Tommy Leonard asked Jacinta White to dance.

Jacinta was pleased.

‘It’s been very successful, I suppose,’ Tommy said.

‘Yes, it’s terrific’ Jacinta liked Tommy a lot.

‘But the O’Neills took over a bit, didn’t they?’

‘Did they?’ Jacinta was genuinely surprised.

‘Maybe they didn’t.’ Tommy struggled to be fair. ‘I just thought they did, for a bit. Like as if they were the only ones that mattered.’

John Ryan came in and collected the empty bottles rather noisily.

‘It can’t be time yet, Daddy,’ Michael hissed at him.

‘No, not at all, only about ten past twelve. I was just clearing a few of these away.’ John was pleasant.

He noted that the light bulb was laid neatly beside the record player. He put it back in its socket and the place became suddenly very bright. John continued collecting the bottles as if he were unaware how the appearance of the place had changed.

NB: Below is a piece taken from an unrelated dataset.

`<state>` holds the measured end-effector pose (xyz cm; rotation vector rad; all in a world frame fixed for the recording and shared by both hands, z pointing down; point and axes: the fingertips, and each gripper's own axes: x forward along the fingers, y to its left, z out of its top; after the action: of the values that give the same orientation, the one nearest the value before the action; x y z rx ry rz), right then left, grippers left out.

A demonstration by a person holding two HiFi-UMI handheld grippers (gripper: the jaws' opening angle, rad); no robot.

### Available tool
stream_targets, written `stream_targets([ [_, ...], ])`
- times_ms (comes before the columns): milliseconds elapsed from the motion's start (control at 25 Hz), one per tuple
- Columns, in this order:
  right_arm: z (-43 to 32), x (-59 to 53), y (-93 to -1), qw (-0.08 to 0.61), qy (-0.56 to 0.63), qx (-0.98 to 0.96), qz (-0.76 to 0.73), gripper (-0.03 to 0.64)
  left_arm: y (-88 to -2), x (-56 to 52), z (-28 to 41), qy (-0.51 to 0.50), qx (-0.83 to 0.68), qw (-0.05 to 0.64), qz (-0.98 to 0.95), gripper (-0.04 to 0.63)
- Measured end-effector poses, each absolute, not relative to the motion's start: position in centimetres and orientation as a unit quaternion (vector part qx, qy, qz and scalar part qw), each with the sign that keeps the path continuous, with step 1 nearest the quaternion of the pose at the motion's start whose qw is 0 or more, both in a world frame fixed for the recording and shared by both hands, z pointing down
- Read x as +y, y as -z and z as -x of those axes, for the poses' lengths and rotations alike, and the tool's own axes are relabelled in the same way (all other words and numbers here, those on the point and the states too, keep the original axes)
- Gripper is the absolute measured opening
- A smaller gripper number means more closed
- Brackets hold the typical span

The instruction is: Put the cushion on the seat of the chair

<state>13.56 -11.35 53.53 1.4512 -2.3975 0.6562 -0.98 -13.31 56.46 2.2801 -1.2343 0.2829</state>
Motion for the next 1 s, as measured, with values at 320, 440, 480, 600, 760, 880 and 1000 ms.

In ten minutes, without his having to call out any messages or threats, the party ended.

The youngsters of Mountfern walked home by River Road or up towards the main road or in some cases with their bicycles they headed off to the smallholdings around Mountfern.

The river rippled and rustled in the dark, the moorhens and ducks clucked gently in their resting places as children’s feet swished by. The moonlight shone on the nearly completed buildings in Fernscourt, where a new Georgian mansion had risen from the ruins, and where the two great bedroom blocks swept away behind it looking like half-folded wings. For most of them it had been the first night like that they had ever known, and they were filled with thoughts of a future where there would be many more.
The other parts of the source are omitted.